═══ Exercise data
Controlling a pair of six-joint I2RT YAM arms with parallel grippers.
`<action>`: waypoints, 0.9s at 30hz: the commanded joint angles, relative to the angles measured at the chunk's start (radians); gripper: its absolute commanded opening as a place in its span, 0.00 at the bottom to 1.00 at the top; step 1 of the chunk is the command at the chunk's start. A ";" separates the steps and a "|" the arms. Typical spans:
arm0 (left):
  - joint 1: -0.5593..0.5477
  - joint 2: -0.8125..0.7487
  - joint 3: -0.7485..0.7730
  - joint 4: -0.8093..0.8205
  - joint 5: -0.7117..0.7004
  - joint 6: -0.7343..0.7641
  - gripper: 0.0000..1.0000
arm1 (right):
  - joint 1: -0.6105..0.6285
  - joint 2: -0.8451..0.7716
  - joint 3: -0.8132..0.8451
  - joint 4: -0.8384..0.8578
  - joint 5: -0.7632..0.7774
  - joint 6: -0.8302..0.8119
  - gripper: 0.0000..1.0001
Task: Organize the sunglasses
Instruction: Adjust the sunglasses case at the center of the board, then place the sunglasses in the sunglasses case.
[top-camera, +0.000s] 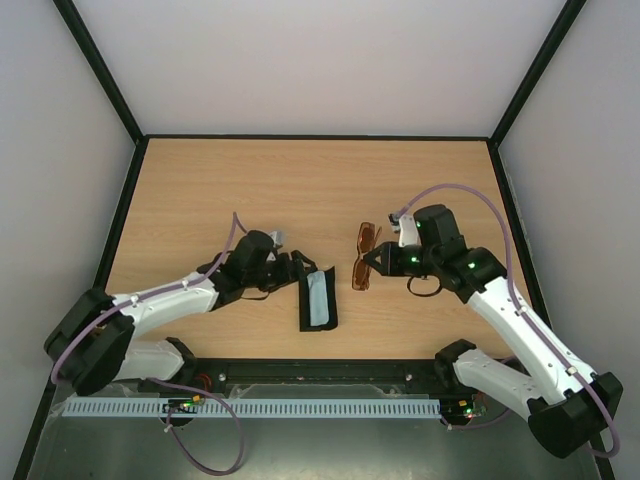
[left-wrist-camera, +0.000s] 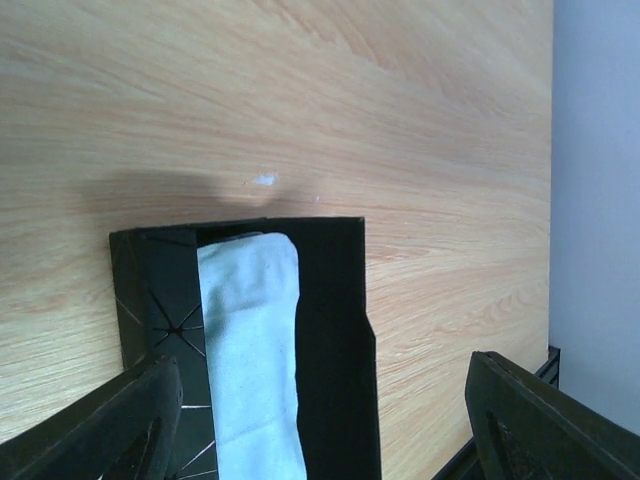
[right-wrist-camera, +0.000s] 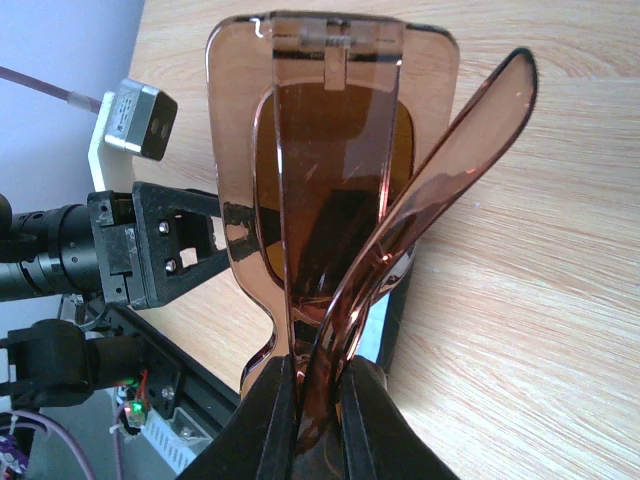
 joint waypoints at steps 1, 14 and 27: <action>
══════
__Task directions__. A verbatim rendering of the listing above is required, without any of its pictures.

__Written response__.
Controlling a pair of six-joint I2RT YAM arms with parallel grippers.
`<action>`: waypoints, 0.9s at 30hz: the commanded joint angles, relative to the angles measured at the chunk's start (radians); gripper: its absolute commanded opening as a place in its span, 0.00 at the bottom to 1.00 at the top; step 1 of the chunk is the command at the chunk's start. A ";" separates the steps and a "|" the arms. Typical spans:
arm0 (left):
  - joint 1: -0.5593..0.5477
  - joint 2: -0.8125..0.7487
  - joint 3: -0.7485..0.7730
  - joint 4: -0.8093..0.8205
  - joint 5: -0.7117..0.7004
  - joint 6: -0.7343..0.7641
  - gripper: 0.0000..1.0000
arm1 (right):
  - joint 1: -0.6105..0.6285
  - joint 2: -0.8451..0.7716
  - joint 3: -0.8132..0.8451
  - joint 4: -0.8384..0.8578
  - joint 5: -0.7632..0.7774
  - joint 6: -0.8302..0.8119
  - gripper: 0.0000..1.0001
Task: Organize the sunglasses
Instruction: Adjust the sunglasses case at the center of the board, then place the sunglasses in the sunglasses case.
[top-camera, +0.000s] 
[left-wrist-camera, +0.000s] 
[right-wrist-camera, +0.000s] 
 joint waypoints at steps 1, 14 and 27: <action>

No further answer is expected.